The Interface Cultures department is a partner of Ars Electronica, who, in 1991, launched the Interactive Art category for their Prix Ars Electronica). How has the dialogue with Ars Electronica been from the Interfaces Culture department’s point of view?

We are very lucky to have a close connection to Ars Electronica since Laurent Mignonneau and I have exhibited at Ars Electronica from a very early stage; we won several awards in the Interactive Art category, including the Golden Nica Award in 1994, and we have also served as jury members in this award category. We have a very strong personal connection to the founders of Ars Electronica and also to the heads and members of the core team.

Right from the beginning, when we moved back to Linz and set up the Interfaces Culture department in 2004, Gerfried Stocker supported us by giving space for our student exhibitions at the Campus format of the festival and also our previous Art University Rektor, Dr Kannonier and our recent Rektor, Mrs Hütter fully support this collaboration between our institutions. From a few student project presentations in 2005, this Campus format has now grown into a major production at the Ars Electronica festival with up to 270 people involved.

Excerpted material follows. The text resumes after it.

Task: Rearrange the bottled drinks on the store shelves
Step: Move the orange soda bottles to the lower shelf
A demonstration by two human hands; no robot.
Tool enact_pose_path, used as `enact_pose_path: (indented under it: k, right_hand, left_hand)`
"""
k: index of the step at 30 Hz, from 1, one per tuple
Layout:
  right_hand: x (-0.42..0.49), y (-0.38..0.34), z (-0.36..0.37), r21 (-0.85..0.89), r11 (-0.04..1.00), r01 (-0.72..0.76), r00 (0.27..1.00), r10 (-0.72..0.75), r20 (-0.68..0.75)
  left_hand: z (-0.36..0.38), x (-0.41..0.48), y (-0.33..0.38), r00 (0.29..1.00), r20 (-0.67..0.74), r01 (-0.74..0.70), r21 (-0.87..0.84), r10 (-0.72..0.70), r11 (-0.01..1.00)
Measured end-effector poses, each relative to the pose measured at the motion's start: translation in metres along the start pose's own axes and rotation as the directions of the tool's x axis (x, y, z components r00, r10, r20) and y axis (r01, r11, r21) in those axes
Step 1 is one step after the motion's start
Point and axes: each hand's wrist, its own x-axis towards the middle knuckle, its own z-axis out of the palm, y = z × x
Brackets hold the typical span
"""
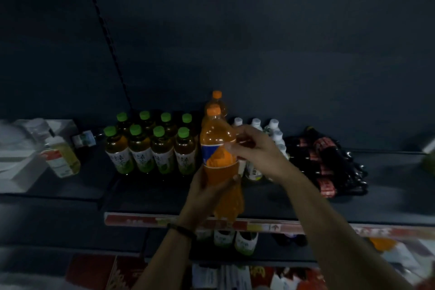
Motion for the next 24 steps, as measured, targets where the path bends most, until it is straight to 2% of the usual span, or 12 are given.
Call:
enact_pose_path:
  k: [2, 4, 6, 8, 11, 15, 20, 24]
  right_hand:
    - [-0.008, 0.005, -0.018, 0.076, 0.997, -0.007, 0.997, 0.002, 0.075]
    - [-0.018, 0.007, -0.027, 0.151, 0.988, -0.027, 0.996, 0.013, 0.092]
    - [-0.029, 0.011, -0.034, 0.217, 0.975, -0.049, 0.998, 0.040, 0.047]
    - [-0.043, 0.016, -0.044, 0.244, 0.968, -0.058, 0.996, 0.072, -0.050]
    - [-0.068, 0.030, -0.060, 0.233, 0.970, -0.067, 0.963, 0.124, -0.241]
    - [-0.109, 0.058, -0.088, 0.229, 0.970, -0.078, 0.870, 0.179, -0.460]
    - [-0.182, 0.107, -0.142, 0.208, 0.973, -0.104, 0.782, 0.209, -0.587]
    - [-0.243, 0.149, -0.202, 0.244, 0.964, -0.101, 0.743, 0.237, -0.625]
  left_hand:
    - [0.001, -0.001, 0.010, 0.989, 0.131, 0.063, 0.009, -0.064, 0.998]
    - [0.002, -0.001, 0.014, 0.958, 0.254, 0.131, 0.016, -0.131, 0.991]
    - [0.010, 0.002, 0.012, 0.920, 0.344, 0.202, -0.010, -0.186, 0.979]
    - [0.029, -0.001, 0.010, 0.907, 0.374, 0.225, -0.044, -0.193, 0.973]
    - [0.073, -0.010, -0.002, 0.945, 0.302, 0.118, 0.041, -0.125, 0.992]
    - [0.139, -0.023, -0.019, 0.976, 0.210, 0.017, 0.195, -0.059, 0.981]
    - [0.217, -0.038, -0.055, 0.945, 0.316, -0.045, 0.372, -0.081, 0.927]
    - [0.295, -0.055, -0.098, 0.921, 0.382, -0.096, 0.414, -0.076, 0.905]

Some students and external artists will present works this year on the main Ars Electronica site at the JKU campus, with an exhibition titled CROSSING THE BRIDGE, which refers to breaking those barriers between the arts and the science now more relevant, so new unexpected paths can be taken, and new bridges and connections can be built. What have been the main discussions while organising the exhibition?

The background for this decision to move back into the centre of the festival was that the Interface Cultures exhibition was located at the Art University building for the past two years. This was great because we had full control over the space. However, we noticed that many festival visitors were reluctant to come to the art university as it was far away for them, and they were a bit afraid to enter the art university context. This is why we decided to return to the main event space where scientists, engineers and many regular visitors meet.

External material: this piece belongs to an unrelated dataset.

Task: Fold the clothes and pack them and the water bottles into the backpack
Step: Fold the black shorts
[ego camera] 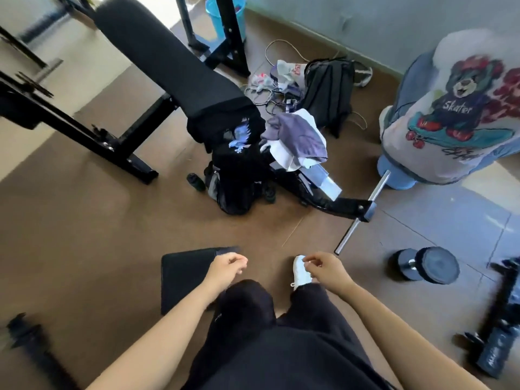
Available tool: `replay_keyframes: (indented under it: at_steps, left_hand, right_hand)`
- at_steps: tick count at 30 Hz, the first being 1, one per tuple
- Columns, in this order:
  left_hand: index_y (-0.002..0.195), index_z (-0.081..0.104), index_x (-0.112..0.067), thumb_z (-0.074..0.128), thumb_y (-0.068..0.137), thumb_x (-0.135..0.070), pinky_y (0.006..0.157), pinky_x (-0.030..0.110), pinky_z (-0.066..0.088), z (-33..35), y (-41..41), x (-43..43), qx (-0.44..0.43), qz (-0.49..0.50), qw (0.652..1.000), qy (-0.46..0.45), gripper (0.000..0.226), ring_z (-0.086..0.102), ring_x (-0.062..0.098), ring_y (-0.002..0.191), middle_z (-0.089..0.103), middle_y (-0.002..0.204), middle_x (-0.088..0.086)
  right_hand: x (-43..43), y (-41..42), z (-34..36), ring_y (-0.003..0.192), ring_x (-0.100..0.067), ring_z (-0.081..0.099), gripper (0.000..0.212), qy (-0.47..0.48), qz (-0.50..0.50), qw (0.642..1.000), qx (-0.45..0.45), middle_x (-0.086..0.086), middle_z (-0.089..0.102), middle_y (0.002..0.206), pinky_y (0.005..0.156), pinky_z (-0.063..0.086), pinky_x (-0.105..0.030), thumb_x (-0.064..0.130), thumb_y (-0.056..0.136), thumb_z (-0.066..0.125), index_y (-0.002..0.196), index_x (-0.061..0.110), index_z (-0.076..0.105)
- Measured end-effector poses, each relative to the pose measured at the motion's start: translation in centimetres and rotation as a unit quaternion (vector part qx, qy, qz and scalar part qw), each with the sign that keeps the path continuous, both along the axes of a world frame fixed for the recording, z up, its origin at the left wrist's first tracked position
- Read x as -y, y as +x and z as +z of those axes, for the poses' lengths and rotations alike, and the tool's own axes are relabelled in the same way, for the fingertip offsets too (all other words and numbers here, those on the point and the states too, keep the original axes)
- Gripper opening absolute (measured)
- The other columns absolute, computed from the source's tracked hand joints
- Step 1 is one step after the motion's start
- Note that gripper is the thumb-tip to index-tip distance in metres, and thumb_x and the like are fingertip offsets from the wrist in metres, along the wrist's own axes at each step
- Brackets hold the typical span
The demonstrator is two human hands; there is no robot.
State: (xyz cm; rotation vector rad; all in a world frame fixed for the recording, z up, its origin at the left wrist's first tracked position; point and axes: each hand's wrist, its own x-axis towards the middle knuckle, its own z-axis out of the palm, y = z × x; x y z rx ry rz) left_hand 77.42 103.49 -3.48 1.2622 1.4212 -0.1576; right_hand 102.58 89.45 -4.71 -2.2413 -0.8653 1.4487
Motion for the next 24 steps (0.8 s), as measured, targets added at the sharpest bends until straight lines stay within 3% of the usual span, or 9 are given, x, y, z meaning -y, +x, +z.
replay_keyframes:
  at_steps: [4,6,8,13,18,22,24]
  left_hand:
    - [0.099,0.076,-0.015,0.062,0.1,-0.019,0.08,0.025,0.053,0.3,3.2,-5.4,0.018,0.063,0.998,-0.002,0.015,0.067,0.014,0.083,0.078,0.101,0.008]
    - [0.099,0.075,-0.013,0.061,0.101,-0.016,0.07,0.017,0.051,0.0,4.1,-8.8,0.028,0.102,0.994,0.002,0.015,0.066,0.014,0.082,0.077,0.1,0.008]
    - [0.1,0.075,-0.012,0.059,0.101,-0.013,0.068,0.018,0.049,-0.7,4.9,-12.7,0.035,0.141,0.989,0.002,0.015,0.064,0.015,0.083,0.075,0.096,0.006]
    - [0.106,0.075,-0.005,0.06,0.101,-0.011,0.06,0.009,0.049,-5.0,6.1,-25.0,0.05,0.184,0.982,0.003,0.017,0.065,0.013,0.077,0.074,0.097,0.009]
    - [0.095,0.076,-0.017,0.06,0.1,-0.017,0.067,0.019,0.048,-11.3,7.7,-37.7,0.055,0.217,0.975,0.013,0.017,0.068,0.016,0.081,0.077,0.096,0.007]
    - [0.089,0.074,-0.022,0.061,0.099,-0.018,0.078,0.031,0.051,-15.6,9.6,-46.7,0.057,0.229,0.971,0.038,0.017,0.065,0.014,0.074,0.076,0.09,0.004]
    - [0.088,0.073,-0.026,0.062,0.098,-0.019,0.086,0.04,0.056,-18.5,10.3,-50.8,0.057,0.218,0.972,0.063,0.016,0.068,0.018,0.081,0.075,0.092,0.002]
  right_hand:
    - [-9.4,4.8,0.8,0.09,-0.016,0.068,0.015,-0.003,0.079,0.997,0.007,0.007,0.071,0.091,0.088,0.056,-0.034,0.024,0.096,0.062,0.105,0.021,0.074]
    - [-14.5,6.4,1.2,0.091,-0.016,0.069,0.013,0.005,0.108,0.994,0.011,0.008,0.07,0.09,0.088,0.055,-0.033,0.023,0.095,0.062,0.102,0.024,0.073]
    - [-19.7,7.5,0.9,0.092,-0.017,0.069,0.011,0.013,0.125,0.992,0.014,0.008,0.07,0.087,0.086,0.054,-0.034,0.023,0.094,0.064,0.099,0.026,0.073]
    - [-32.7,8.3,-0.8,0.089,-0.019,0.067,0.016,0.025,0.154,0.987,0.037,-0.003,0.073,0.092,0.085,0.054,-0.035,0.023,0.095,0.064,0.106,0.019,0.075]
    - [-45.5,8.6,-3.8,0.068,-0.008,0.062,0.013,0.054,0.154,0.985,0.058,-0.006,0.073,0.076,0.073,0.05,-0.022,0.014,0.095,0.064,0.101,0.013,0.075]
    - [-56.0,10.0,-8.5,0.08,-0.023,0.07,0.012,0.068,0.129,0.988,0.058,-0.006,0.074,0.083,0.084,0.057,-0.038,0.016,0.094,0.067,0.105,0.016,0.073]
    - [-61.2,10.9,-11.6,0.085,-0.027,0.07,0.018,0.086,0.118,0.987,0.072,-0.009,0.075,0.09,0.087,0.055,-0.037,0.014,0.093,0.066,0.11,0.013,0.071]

We want to have this open dialogue with people who are usually not coming to art exhibitions, and we want to make them see our student works and enable new meetings and new discussions. For many years the Ars Electronica festival took place at the old Post City, a fantastic and lively venue where people from all disciplines and backgrounds met to see our student’s works and discuss. We also look forward to this vibrant atmosphere at the Ars Electronica this year.

Looking at the exhibition participants’ artworks, a significant number of them deal with emotions and nature. Do you think it reflects the current times or is more inherent to the nature of the “Interactive Cultures” itself? What have been the biggest challenges in producing these artworks?

Yes, we can say that the wide and rapid spread of media technologies and social media has created new forms of emotional and psychological impacts. Several of your students deal with this in their artworks and prototypes. Also, the issue of sustainability and environmental responsibility is becoming very important for the young generation.

This is why we see many experiments in this direction, where artists/researchers/digital creators propose new ways of looking at the relationship between the world, the human, animals and the environment through their interface-based projects. A big challenge when one creates such projects is not to make them too complicated so the general public still understands them but also to make them complex and sophisticated enough that they tell an interesting story and go beyond what has been seen before.